Possible Duplicate:
Simple string concatenation
Yesterday, as I'm writing this, someone asked on SO
if i have a string
x='wow'
applying the functionadd
in python :x='wow' x.add(x) 'wowwow'
how can i do that in C++?
With add
(which is non-existent) corrected to __add__
(a standard
method) this is a deep and interesting question, involving both subtle low
level details, high level algorithm complexity considerations, and
even threading!, and yet it’s formulated in a very short and concise way.
I am reposting the original question as my own because I did not get a chance to provide a correct answer before it was deleted, and my efforts at having the original question revived, so that I could help to increase the general understanding of these issues, failed.

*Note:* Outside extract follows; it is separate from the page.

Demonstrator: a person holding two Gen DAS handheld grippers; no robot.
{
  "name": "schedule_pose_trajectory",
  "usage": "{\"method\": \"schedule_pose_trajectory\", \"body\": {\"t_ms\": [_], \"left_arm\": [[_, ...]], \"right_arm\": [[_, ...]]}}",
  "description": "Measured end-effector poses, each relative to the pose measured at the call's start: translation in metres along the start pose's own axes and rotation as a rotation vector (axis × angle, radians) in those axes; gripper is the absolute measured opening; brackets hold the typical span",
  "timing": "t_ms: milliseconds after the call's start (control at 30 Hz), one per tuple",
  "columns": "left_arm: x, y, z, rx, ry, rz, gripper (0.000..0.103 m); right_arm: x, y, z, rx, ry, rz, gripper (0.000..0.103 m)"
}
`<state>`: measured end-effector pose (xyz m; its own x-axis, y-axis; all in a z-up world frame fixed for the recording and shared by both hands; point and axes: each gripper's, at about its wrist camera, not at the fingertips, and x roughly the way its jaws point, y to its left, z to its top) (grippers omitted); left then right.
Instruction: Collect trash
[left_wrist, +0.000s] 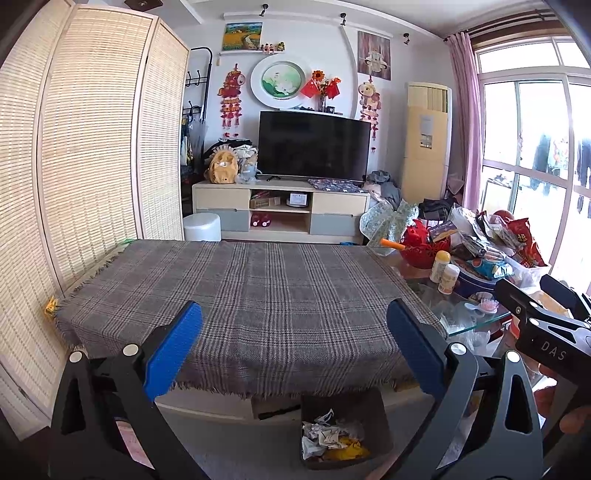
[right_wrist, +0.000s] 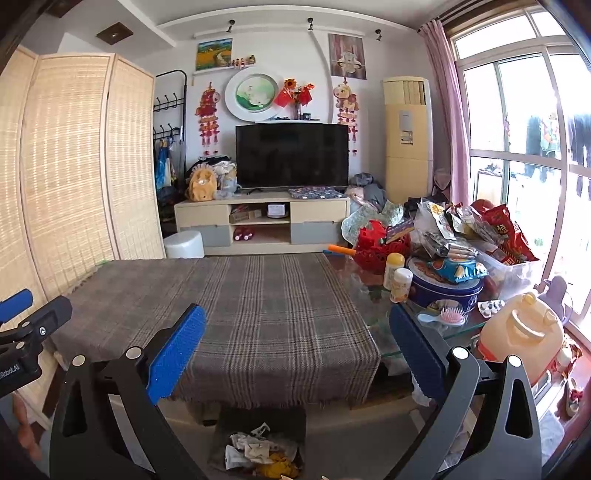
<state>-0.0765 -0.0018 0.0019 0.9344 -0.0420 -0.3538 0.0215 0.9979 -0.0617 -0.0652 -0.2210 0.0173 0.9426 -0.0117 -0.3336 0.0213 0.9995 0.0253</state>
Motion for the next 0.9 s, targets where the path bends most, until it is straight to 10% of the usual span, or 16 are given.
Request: {"method": "schedule_pose_trajectory", "body": {"t_ms": [900], "left_arm": [[-0.0006,-0.0019,0.0007,0.004,0.003,-0.001,0.095]], "right_arm": [[0.0021,-0.0042,-0.0013,0.012,0.010,0.007,0.100]]}}
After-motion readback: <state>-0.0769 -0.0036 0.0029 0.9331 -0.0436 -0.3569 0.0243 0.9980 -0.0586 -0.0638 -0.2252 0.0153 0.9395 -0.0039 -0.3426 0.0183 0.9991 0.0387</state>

I have changed the original title “select python or C++” to …
thereby narrowing the question a little.
The given code snippet
x = 'wow'
x.__add__( x )
has different meanings in Python 2.x and Python 3.x.
In Python 2.x the strings are by default narrow strings, with one byte per encoding unit,
corresponding to C++ char
based strings.
In Python 3.x the strings are wide strings, guaranteed to represent Unicode,
corresponding to the in practice usage of C++
wchar_t
based strings, and likewise with an unspecified 2 or 4 bytes
per encoding unit.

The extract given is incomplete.